↓
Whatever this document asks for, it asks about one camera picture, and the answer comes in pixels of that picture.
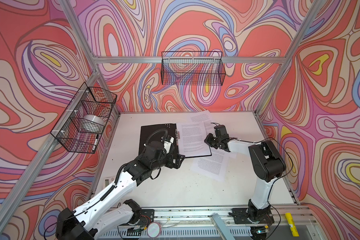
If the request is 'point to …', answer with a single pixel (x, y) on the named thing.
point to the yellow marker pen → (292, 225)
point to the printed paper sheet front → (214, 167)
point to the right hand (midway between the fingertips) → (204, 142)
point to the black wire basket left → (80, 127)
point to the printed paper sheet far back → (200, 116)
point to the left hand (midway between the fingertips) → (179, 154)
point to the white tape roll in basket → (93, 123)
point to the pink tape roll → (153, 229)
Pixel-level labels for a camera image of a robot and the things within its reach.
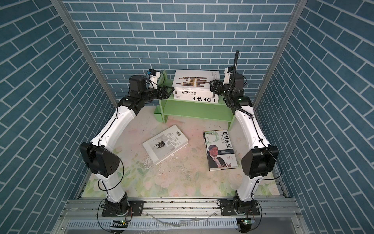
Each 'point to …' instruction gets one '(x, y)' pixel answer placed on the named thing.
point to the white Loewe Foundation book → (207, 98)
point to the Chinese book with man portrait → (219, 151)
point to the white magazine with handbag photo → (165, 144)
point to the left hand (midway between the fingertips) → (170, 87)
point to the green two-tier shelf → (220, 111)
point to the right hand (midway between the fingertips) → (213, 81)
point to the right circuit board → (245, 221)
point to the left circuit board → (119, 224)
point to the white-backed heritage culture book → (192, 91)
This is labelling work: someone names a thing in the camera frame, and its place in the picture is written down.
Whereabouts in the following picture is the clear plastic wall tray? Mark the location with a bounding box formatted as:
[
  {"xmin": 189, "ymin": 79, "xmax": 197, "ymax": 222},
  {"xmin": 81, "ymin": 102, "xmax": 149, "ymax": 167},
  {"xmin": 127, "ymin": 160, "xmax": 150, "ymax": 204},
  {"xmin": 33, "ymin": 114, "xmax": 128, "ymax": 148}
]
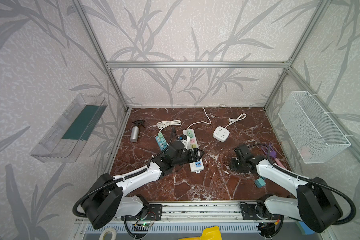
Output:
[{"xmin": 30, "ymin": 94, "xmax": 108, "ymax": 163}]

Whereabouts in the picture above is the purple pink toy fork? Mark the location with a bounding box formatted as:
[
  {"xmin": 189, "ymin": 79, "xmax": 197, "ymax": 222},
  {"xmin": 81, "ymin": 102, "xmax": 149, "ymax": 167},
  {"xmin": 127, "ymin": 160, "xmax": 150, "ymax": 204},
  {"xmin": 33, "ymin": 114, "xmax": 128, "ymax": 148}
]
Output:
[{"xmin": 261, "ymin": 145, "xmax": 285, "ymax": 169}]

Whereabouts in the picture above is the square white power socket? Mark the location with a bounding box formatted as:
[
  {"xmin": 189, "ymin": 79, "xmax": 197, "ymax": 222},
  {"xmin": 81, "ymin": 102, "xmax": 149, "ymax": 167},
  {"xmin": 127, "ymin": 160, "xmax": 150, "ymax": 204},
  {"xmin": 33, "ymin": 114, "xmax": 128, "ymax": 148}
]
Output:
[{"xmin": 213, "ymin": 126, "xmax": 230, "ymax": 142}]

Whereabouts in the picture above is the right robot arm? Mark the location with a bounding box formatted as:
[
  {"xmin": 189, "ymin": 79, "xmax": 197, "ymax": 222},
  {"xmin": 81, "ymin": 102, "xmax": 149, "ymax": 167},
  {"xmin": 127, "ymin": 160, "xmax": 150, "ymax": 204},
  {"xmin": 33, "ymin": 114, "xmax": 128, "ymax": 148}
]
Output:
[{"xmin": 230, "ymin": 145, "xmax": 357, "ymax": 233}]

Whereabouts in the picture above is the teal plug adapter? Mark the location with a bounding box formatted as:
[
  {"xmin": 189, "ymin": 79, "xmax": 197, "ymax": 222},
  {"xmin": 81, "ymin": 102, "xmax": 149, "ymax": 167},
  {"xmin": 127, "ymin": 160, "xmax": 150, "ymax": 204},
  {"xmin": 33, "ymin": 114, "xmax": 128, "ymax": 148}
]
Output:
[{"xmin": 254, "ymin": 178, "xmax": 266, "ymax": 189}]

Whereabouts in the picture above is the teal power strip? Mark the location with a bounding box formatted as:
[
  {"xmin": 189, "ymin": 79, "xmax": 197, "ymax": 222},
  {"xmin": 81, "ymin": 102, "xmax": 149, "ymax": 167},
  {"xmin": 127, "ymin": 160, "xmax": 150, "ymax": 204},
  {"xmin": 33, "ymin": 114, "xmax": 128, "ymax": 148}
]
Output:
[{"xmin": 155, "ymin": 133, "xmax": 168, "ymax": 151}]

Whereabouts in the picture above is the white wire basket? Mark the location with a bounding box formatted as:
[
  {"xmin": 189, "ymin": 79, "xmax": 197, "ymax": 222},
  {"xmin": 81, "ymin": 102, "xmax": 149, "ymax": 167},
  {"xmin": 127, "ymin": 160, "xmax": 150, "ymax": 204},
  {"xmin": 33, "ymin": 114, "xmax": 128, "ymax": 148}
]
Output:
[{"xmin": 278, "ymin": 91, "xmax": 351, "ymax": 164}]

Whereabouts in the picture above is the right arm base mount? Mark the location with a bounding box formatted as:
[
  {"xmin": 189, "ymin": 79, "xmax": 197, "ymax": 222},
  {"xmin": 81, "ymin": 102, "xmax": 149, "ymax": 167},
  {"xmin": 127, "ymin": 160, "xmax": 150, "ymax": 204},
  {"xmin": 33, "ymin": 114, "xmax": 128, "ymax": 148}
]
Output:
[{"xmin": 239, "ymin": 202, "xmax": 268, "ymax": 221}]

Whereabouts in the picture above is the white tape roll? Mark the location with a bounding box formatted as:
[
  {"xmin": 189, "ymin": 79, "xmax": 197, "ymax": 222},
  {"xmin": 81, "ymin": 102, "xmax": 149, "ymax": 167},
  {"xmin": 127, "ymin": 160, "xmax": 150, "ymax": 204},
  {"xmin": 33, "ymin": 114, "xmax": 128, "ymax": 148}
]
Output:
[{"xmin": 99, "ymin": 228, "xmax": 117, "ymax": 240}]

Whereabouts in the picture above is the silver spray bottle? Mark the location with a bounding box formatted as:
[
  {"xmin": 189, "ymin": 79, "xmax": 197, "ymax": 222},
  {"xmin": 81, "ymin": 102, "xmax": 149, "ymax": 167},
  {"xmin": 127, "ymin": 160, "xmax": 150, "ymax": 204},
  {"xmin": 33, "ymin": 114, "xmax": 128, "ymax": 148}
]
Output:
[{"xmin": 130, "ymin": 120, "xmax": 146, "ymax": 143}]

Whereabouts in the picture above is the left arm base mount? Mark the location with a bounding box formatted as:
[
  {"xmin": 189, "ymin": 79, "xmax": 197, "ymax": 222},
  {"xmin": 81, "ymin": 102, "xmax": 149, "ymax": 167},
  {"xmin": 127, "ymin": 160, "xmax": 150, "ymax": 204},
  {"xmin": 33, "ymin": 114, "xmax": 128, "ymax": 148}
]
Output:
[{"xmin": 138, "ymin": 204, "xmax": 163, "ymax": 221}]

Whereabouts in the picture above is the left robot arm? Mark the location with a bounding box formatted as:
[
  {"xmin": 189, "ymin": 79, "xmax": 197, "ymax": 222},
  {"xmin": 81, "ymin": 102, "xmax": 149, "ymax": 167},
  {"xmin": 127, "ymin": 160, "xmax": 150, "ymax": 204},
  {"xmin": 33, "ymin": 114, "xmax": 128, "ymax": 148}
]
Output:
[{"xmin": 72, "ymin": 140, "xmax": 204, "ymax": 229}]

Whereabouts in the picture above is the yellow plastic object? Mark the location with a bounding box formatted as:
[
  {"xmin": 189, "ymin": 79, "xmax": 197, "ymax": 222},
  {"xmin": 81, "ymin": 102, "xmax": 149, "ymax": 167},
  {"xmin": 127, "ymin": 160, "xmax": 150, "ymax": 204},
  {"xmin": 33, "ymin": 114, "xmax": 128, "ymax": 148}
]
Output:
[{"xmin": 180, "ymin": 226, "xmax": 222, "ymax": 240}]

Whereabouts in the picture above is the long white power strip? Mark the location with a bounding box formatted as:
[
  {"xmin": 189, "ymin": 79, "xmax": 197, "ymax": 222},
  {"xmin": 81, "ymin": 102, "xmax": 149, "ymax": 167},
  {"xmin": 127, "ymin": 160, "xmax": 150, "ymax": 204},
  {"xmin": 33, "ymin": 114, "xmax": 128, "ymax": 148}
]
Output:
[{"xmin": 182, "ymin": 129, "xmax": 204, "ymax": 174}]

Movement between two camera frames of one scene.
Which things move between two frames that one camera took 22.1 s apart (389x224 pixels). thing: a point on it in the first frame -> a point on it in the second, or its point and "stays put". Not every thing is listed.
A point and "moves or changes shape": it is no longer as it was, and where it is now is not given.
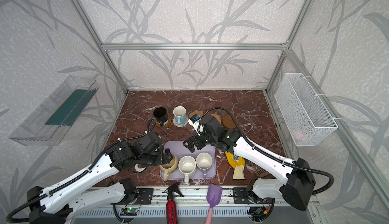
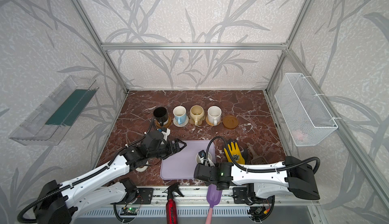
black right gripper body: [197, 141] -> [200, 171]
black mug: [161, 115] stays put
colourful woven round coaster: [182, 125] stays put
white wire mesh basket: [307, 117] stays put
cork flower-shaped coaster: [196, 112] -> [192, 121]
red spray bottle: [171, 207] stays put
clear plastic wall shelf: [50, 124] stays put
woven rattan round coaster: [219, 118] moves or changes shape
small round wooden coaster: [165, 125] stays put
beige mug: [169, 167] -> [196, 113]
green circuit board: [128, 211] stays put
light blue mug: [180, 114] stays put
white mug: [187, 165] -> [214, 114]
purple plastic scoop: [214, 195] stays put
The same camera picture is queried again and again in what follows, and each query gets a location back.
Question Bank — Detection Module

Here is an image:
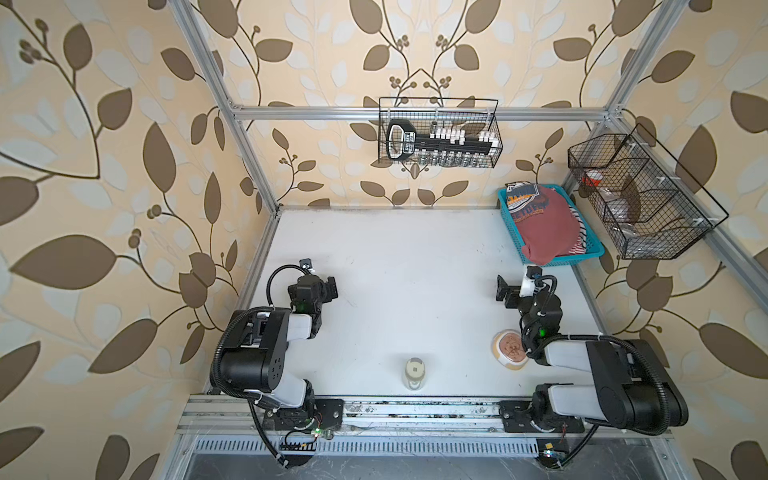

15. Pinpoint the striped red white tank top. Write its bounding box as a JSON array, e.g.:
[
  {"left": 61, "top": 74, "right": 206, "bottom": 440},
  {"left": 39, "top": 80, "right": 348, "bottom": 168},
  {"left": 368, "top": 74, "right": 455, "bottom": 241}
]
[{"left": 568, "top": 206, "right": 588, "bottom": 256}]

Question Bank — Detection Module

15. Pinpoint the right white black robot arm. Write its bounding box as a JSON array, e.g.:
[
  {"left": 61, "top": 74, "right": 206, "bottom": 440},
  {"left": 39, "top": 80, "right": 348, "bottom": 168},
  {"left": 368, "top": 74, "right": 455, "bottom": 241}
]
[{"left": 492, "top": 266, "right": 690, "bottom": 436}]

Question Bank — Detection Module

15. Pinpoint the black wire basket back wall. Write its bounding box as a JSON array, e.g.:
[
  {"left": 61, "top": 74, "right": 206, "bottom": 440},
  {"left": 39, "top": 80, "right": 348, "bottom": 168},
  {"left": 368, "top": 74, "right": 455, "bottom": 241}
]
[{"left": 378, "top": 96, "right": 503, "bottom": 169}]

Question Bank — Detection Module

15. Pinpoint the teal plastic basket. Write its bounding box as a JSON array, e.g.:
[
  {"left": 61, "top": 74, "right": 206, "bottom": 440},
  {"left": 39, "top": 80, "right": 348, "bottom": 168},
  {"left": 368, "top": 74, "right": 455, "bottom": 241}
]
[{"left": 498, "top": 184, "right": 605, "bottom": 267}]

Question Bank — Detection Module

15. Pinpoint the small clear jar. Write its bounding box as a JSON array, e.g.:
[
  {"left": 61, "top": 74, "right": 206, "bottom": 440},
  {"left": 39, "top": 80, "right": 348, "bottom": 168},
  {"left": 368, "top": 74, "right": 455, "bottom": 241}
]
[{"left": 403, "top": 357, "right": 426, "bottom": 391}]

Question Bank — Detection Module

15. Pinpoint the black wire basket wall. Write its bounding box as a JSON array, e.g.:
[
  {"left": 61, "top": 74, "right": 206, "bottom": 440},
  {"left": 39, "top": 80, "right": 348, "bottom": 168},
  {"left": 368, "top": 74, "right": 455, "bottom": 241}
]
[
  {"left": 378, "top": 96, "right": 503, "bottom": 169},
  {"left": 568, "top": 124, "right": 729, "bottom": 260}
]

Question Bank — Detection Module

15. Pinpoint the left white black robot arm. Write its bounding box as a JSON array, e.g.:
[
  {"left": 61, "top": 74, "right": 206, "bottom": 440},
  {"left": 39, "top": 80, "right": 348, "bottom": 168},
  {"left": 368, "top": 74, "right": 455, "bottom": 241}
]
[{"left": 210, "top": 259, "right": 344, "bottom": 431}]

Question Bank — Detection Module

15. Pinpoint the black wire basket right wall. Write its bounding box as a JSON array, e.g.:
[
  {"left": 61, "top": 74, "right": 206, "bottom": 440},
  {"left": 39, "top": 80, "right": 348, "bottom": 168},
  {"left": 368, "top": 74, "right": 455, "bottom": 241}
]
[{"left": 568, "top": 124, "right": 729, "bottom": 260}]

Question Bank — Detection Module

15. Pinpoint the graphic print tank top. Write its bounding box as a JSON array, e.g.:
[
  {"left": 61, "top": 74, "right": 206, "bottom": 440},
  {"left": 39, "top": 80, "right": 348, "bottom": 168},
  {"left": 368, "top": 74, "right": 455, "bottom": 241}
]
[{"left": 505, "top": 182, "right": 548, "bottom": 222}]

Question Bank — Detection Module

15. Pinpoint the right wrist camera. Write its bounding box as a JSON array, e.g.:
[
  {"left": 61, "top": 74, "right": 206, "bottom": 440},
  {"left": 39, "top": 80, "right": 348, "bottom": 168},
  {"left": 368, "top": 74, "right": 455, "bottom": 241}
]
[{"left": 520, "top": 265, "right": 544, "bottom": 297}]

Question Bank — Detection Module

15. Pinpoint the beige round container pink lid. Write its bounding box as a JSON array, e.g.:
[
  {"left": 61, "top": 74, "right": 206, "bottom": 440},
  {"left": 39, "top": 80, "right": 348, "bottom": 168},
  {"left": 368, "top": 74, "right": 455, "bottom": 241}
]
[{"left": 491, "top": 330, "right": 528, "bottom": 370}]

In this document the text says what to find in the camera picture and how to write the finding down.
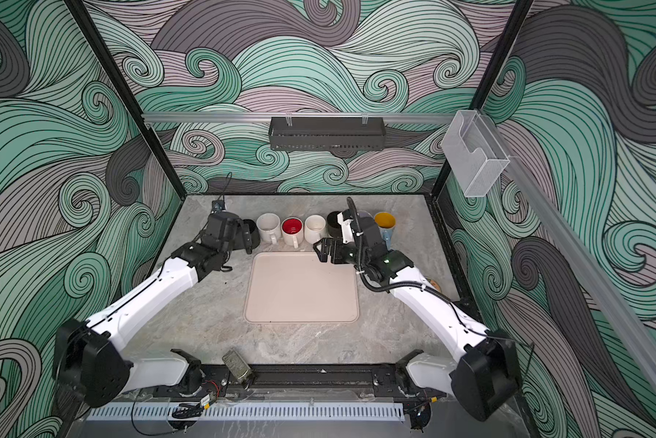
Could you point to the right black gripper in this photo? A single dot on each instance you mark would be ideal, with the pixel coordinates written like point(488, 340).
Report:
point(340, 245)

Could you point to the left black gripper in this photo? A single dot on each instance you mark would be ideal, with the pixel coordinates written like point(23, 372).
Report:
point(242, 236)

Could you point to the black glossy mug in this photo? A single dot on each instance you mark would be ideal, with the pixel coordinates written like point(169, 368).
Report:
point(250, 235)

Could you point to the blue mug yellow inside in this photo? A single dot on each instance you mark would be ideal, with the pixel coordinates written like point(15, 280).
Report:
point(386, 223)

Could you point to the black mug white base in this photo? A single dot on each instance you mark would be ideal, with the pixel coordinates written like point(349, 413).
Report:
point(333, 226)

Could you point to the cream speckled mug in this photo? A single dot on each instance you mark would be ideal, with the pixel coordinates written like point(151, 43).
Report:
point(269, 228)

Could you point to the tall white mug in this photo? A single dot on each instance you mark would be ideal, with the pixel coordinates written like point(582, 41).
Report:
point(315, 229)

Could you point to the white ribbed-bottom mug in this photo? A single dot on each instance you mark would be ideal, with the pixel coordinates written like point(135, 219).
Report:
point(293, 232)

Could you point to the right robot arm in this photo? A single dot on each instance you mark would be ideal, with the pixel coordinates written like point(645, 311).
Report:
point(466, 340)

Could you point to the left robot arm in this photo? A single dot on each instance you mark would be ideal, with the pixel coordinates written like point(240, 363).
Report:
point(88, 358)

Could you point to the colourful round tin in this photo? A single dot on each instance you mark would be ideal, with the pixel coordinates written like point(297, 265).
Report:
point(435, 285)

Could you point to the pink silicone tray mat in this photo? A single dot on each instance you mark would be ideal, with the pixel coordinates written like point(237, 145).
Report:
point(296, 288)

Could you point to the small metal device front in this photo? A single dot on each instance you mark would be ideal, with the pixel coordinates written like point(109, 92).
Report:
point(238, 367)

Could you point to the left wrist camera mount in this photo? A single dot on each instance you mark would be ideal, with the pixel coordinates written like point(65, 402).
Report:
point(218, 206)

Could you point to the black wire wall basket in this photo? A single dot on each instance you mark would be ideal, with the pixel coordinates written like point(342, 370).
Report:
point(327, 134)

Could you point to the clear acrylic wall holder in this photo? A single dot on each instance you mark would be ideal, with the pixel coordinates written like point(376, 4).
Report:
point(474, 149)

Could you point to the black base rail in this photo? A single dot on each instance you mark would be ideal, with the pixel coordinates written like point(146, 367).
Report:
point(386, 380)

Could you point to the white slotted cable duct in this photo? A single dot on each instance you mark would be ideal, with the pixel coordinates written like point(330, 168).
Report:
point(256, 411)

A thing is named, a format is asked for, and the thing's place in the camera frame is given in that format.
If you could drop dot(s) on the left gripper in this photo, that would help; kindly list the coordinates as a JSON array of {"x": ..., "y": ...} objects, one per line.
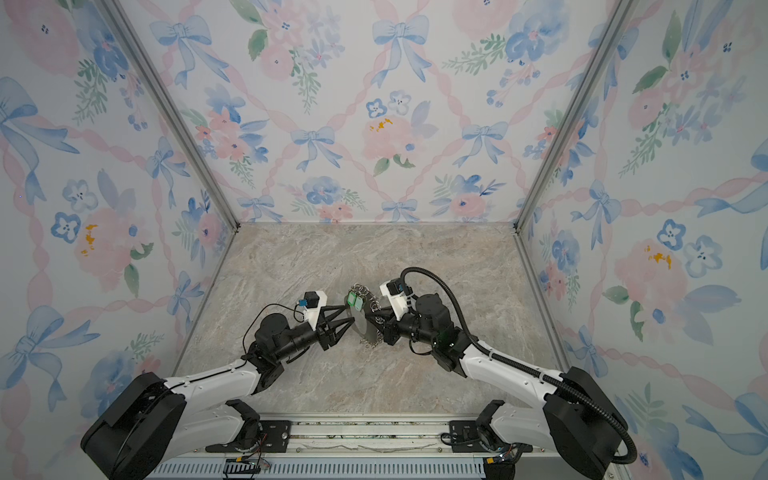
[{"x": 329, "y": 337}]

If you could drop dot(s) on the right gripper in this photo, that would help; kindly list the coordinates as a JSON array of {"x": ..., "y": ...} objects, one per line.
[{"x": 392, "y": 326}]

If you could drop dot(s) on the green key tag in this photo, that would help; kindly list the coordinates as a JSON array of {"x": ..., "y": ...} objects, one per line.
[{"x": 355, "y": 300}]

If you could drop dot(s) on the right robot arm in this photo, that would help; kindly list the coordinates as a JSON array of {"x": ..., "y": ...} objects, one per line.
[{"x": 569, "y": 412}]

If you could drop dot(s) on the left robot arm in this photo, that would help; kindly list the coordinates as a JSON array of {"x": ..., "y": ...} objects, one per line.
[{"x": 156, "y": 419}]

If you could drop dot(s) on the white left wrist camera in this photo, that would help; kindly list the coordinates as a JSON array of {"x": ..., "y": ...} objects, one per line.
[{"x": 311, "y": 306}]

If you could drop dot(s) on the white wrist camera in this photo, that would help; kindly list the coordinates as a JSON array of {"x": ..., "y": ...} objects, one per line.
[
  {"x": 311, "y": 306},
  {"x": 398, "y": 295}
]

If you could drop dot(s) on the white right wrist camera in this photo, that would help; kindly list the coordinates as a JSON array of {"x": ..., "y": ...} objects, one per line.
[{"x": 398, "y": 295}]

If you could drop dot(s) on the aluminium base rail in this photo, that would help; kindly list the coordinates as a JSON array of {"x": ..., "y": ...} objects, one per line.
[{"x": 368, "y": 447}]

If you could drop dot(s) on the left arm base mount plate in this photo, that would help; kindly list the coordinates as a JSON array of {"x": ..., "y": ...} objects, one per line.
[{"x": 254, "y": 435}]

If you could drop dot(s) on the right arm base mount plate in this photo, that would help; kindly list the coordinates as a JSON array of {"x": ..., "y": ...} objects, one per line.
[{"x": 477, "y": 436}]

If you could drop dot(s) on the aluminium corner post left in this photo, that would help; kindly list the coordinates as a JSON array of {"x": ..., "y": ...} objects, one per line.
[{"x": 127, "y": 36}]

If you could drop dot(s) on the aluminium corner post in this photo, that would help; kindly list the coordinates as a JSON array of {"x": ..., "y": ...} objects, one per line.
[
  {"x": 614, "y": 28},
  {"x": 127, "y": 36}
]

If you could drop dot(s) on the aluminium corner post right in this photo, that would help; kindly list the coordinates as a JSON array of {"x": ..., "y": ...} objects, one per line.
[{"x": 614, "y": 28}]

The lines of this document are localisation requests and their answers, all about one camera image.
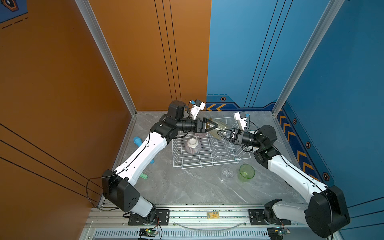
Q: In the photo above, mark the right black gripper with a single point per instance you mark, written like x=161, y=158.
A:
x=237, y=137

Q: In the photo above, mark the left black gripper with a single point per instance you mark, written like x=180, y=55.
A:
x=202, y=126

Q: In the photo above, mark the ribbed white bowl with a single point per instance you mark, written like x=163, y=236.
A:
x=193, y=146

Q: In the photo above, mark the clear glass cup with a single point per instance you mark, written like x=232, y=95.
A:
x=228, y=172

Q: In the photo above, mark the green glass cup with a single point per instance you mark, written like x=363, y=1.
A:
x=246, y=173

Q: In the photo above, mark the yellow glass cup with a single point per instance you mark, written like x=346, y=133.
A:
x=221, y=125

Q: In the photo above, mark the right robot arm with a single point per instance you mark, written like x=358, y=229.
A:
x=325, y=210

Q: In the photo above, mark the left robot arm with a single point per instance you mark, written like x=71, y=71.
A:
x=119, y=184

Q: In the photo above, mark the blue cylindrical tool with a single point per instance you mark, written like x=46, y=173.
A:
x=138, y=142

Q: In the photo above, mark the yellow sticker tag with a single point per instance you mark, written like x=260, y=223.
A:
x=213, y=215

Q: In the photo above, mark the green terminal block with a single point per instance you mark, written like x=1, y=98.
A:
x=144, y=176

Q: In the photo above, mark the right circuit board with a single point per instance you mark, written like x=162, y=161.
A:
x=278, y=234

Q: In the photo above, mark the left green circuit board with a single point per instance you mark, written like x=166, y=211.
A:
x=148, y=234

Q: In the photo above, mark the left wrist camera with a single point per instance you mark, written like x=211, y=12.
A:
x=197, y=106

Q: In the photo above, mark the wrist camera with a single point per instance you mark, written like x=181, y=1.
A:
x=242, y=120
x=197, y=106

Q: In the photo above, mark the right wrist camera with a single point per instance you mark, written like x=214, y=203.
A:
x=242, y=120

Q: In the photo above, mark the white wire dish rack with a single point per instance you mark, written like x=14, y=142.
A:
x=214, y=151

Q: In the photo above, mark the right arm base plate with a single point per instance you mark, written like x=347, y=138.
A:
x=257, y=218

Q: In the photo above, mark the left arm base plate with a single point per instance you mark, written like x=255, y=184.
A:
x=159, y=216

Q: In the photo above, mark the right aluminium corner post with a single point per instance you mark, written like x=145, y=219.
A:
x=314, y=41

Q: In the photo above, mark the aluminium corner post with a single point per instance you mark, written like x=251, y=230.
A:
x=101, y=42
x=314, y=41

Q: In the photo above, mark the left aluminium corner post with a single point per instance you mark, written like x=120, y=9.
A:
↑
Directions:
Scan the records above for the word "things". Show each line in which it appears.

Written response:
Pixel-level labels for a camera image of a robot and the things within its reach.
Which things move between two frames that one camera took 22.1 s apart (389x224 pixels). thing: a point on it in the first frame -> a point on it in the second, or its point and "stays put". Not every thing is listed.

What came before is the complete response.